The forms of currency used by humanity have roughly gone through three stages: commodity money (such as shells and grain), metallic money (such as gold coins and silver coins), and credit money (such as paper money and digital currency). Each evolution represents a redefinition of the source of currency value. The dollar is a typical representative of credit money, its value foundation has completely detached from the constraints of the physical world, and is instead built on social consensus and institutions.

When the scale of economic activity surpasses the supply constraints of physical currency, human society must seek more flexible value carriers. Credit money emerged, replacing 'weight' with 'trust' and 'scarcity' with 'institution'.

However, trust is neither free nor eternal. The dollar's ability to maintain its global status relies on a complex credit support system.

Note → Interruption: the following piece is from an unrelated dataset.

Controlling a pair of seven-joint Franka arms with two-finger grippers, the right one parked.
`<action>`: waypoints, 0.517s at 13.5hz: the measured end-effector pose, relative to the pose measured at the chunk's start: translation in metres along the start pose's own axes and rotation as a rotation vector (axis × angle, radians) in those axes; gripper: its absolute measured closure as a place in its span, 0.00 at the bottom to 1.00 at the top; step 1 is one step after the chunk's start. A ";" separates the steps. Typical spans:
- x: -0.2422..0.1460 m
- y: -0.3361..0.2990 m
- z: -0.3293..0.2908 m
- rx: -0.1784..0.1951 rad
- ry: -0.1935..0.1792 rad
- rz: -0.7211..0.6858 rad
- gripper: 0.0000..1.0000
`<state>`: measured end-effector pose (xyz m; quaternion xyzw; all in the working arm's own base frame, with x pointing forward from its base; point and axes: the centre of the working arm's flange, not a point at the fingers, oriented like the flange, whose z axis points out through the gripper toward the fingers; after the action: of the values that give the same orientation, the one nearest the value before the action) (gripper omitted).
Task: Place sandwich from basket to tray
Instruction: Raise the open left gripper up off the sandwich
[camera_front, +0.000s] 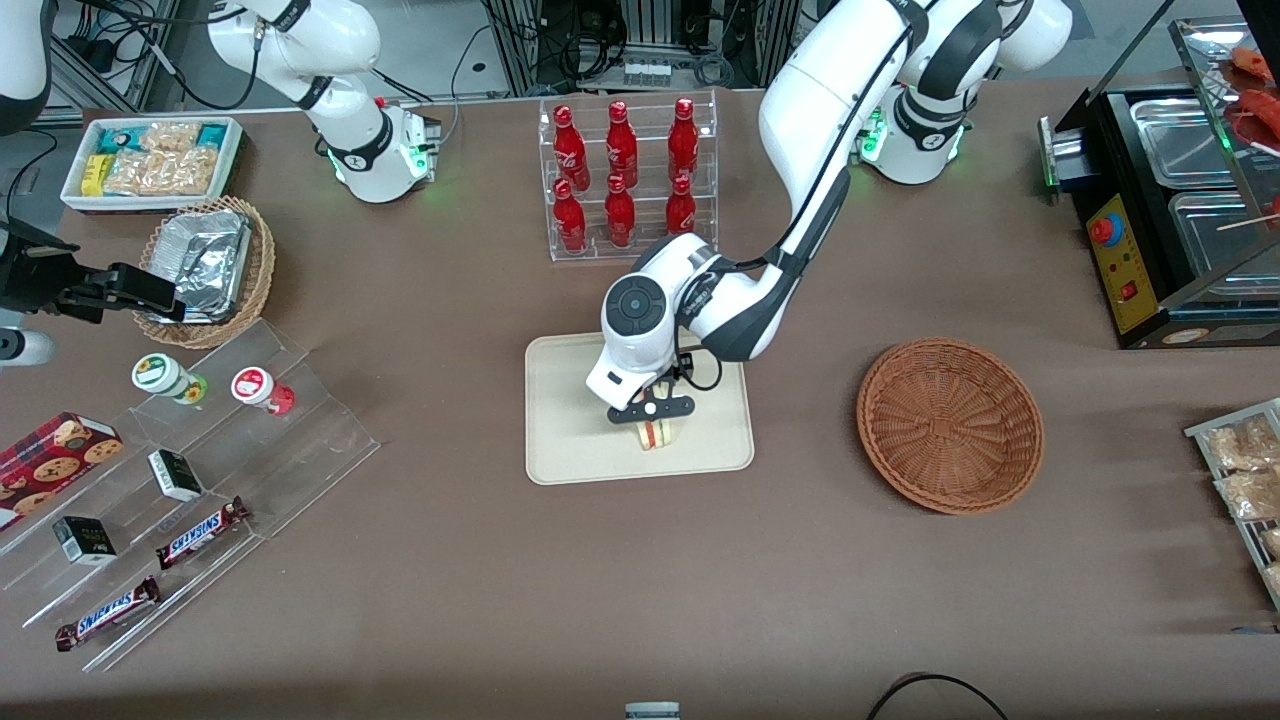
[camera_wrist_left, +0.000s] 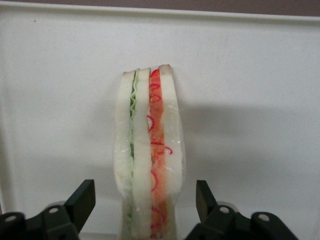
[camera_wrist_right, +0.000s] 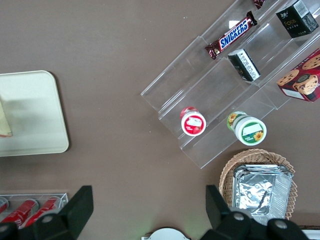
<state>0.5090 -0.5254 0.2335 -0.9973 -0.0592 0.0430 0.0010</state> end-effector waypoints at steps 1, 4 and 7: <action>0.001 0.002 -0.005 -0.006 0.005 -0.001 0.00; 0.003 0.006 -0.030 -0.005 0.003 0.000 0.00; 0.006 0.009 -0.068 -0.028 0.025 -0.001 0.00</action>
<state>0.5215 -0.5332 0.3003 -0.9977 -0.0603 0.0298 -0.0122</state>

Understanding this system is key to grasping the operational logic of the modern monetary system and to understanding how stablecoins rebuild trust mechanisms in the digital world.

So, how is this credit support system established? It needs to start from the essence of fiat currency.

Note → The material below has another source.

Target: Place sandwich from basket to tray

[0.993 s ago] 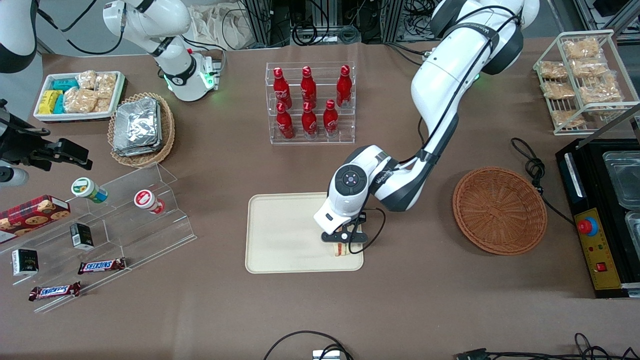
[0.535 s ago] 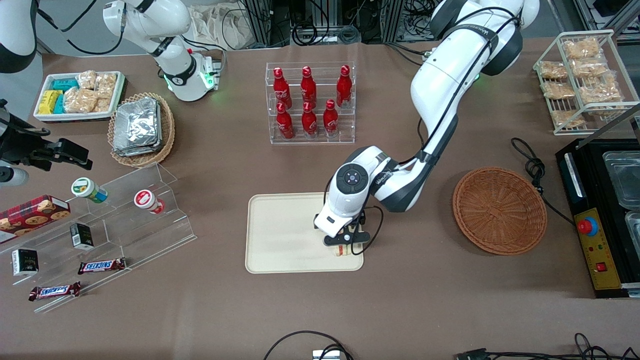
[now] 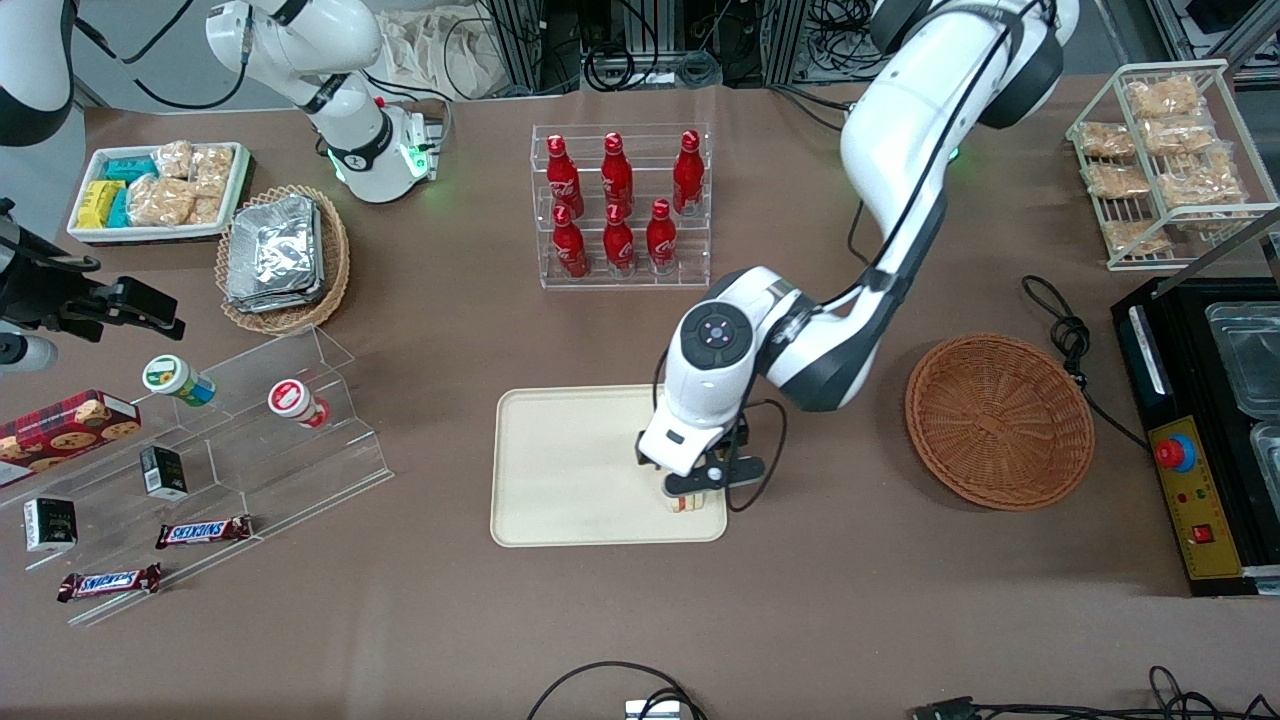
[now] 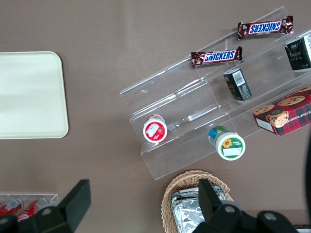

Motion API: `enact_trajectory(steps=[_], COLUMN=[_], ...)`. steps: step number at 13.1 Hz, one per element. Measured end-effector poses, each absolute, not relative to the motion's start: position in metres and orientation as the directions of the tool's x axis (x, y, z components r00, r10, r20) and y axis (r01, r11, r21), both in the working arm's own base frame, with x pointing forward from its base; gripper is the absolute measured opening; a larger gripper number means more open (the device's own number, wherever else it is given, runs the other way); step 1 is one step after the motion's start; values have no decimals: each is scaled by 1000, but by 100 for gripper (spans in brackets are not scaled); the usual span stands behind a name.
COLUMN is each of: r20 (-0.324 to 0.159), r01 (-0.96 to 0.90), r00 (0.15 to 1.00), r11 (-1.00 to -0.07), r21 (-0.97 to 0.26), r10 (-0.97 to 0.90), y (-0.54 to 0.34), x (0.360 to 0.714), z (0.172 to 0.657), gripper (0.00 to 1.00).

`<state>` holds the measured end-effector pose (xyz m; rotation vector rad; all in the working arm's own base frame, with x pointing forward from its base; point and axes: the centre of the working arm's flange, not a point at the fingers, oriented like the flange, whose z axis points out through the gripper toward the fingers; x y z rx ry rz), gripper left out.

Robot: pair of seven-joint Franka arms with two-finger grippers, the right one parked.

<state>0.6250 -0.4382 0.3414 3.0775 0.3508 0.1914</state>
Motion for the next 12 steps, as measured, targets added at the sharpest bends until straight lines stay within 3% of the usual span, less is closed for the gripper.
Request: enact_trajectory(steps=[8, 12], r20=[198, 198], r01=[413, 454], r00=[894, 877], r11=[-911, -890], r21=[-14, -45], r10=[402, 437], y=[-306, -226], x=[663, 677], z=[471, 508], gripper=[100, 100])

The essence of fiat currency and the trust mechanism

The source of currency value has three levels: commodity value, exchange value, and credit value. As a fiat currency, the dollar has completely detached from commodity value and is entirely based on credit value. This represents a significant turning point in the history of currency evolution.

The history of currency evolution is a continuous process of abstraction of 'value carriers'. Early forms of currency, such as shells, grains, and livestock, were both currency and actual usable goods. With the advent of gold, silver, and other precious metals, though they also had industrial uses, their value as currency mainly came from scarcity and divisibility. Moving to paper money and digital currency, the currency itself has almost no commodity value; its value entirely relies on the issuer's credit.

The historical trajectory of the dollar is a microcosm of this evolutionary process.

From 1879 to 1933, the dollar was fixed to gold, with 1 ounce of gold equaling 20.67 dollars, its value still having gold as physical support.

From 1944 to 1971, the Bretton Woods system was established, linking the dollar to gold (35 dollars = 1 ounce of gold), with other currencies linked to the dollar, making the dollar the center of the global monetary system, while gold remained the ultimate anchor.

Since 1971, after Nixon closed the gold window, the dollar has completely decoupled from gold, and its value is entirely based on credit without any physical backing.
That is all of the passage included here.